**Prompt**
For the records below, report how many lines include the word "green". Only the number should appear.

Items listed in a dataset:
※

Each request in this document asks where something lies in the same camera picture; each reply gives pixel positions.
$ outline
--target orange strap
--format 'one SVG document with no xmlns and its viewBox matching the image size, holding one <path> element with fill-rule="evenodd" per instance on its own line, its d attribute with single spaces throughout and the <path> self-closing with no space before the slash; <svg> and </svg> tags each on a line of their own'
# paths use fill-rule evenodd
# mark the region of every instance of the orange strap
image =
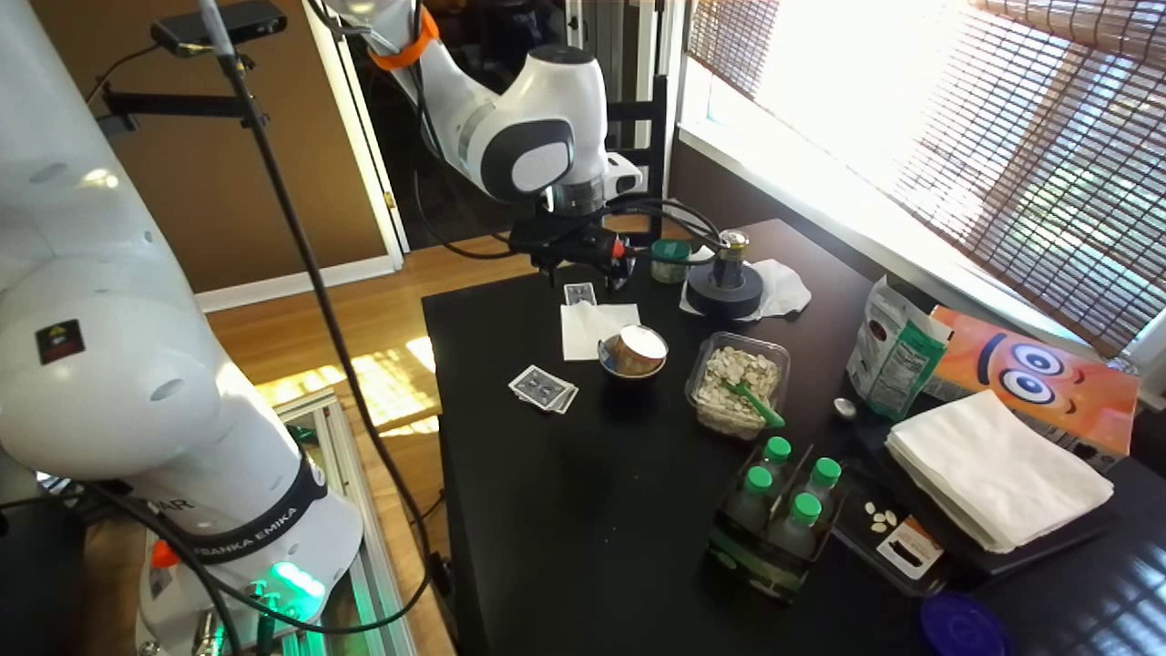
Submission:
<svg viewBox="0 0 1166 656">
<path fill-rule="evenodd" d="M 429 45 L 429 42 L 438 36 L 437 23 L 434 21 L 434 17 L 429 15 L 429 9 L 422 8 L 421 34 L 417 36 L 416 41 L 409 43 L 408 47 L 395 55 L 378 55 L 372 50 L 368 50 L 368 56 L 372 57 L 373 63 L 387 71 L 408 68 L 421 58 L 421 54 L 426 51 L 426 47 Z"/>
</svg>

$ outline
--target white napkin
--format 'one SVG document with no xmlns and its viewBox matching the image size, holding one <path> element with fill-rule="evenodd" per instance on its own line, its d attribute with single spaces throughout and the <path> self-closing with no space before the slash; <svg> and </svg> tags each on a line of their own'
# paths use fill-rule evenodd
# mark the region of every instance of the white napkin
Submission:
<svg viewBox="0 0 1166 656">
<path fill-rule="evenodd" d="M 708 246 L 693 253 L 690 260 L 702 260 L 712 254 Z M 757 320 L 763 316 L 781 316 L 791 311 L 801 311 L 809 302 L 810 292 L 802 284 L 798 271 L 778 260 L 765 259 L 758 262 L 745 262 L 761 276 L 761 304 L 752 313 L 738 317 L 737 320 Z M 688 280 L 680 289 L 680 309 L 689 313 L 701 313 L 688 302 Z"/>
<path fill-rule="evenodd" d="M 624 325 L 640 322 L 635 303 L 591 304 L 588 302 L 559 305 L 563 322 L 563 360 L 599 360 L 599 340 L 619 333 Z"/>
<path fill-rule="evenodd" d="M 1104 503 L 1114 485 L 984 390 L 891 429 L 891 456 L 988 551 L 1007 553 Z"/>
</svg>

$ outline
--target green light
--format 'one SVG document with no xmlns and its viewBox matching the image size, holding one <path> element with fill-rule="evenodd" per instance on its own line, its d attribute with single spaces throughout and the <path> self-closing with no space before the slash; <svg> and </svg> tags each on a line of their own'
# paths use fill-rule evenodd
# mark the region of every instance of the green light
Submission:
<svg viewBox="0 0 1166 656">
<path fill-rule="evenodd" d="M 290 586 L 307 593 L 309 597 L 316 599 L 324 597 L 324 584 L 314 579 L 308 572 L 296 567 L 294 563 L 281 560 L 272 565 L 272 573 L 287 581 Z"/>
</svg>

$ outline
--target window blind
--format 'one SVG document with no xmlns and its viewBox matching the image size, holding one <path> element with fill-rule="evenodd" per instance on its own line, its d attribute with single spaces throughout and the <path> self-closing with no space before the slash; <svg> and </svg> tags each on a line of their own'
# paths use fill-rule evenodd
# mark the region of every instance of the window blind
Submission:
<svg viewBox="0 0 1166 656">
<path fill-rule="evenodd" d="M 740 2 L 694 58 L 1100 353 L 1166 309 L 1166 2 Z"/>
</svg>

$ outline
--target black table
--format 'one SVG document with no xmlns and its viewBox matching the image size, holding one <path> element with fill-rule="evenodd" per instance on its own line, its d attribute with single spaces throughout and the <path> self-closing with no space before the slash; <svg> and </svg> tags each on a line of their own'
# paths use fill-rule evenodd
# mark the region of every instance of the black table
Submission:
<svg viewBox="0 0 1166 656">
<path fill-rule="evenodd" d="M 640 267 L 607 295 L 596 274 L 561 269 L 424 298 L 437 364 L 442 465 L 466 654 L 881 654 L 922 651 L 918 601 L 831 541 L 786 609 L 704 557 L 719 495 L 749 445 L 702 429 L 683 398 L 700 344 L 721 330 L 792 355 L 782 415 L 795 452 L 848 449 L 831 422 L 872 282 L 781 221 L 746 228 L 753 259 L 793 267 L 814 294 L 793 319 L 683 313 L 679 287 Z M 635 302 L 669 345 L 651 387 L 611 386 L 596 362 L 562 360 L 562 282 L 596 282 L 600 302 Z M 518 402 L 506 383 L 538 365 L 580 387 L 566 416 Z M 1128 461 L 1114 471 L 1119 527 L 977 595 L 1020 653 L 1091 644 L 1166 646 L 1166 484 Z M 1132 521 L 1144 517 L 1146 521 Z M 1121 618 L 1144 615 L 1130 635 Z"/>
</svg>

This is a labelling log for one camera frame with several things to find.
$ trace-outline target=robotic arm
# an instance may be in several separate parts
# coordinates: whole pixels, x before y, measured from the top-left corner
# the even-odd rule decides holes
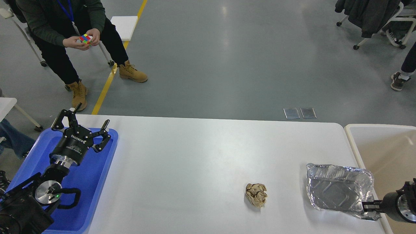
[[[78,204],[81,191],[78,188],[63,188],[62,180],[69,174],[71,166],[79,166],[89,148],[100,152],[111,136],[108,134],[106,120],[98,132],[78,124],[75,110],[62,110],[51,129],[61,131],[63,136],[50,153],[50,166],[43,174],[36,173],[1,197],[0,234],[41,234],[54,220],[51,214],[56,209],[71,209]],[[64,129],[62,120],[68,118],[69,128]],[[99,144],[93,138],[102,136]],[[62,205],[63,194],[75,194],[72,204]]]
[[[386,194],[383,200],[362,204],[364,212],[386,213],[393,220],[416,224],[416,179],[405,182],[401,189]]]

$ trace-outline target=silver foil container
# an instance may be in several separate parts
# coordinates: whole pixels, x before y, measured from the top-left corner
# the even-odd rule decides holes
[[[374,201],[373,174],[366,169],[308,163],[306,191],[318,210],[341,211],[359,219],[376,221],[377,212],[364,212],[362,202]]]

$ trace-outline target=yellow floor line
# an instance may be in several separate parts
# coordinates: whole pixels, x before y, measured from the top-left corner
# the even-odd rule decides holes
[[[140,16],[141,16],[141,14],[144,10],[144,7],[146,6],[146,3],[147,3],[147,0],[143,0],[143,3],[141,4],[141,7],[139,9],[139,12],[137,13],[136,26],[137,26],[137,23],[140,20]],[[125,41],[123,43],[123,46],[124,46],[125,49],[127,49],[128,45],[129,45],[129,41]],[[117,69],[118,69],[117,65],[114,65],[113,68],[111,69],[111,73],[108,75],[108,78],[107,78],[107,81],[105,82],[104,88],[101,91],[100,96],[98,97],[97,103],[95,103],[94,109],[92,110],[92,113],[91,113],[92,115],[97,115],[98,111],[100,111],[101,105],[103,104],[104,98],[107,95],[107,92],[110,88],[111,83],[113,82],[114,75],[116,74]]]

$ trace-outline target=black pants
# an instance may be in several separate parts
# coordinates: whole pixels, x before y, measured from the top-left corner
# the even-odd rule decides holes
[[[75,25],[77,26],[81,35],[85,34],[86,31],[92,28],[91,21],[86,9],[74,15],[74,17]],[[66,38],[76,35],[70,20],[54,20],[50,24],[54,30]],[[33,35],[33,33],[31,33],[31,36],[35,41],[35,44],[42,52],[42,58],[46,61],[46,63],[48,63],[52,71],[55,72],[55,74],[57,74],[65,84],[68,85],[79,80],[78,74],[75,71],[71,61],[69,60],[65,47],[46,42]],[[111,24],[110,20],[107,18],[105,20],[104,29],[100,35],[100,41],[102,41],[115,63],[124,64],[125,61],[129,60],[120,35],[116,31],[116,27]]]
[[[407,73],[412,73],[416,70],[416,42],[407,54],[406,59],[404,59],[401,70]]]

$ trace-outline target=hand
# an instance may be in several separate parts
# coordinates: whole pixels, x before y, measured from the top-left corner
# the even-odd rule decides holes
[[[62,41],[62,44],[64,44],[65,47],[70,47],[70,48],[79,49],[79,50],[89,49],[89,44],[77,42],[77,40],[79,40],[79,37],[73,36],[73,37],[64,39]]]
[[[88,36],[92,36],[91,45],[96,46],[100,43],[100,31],[96,28],[90,29],[86,32]]]

※

**Solved problem**
2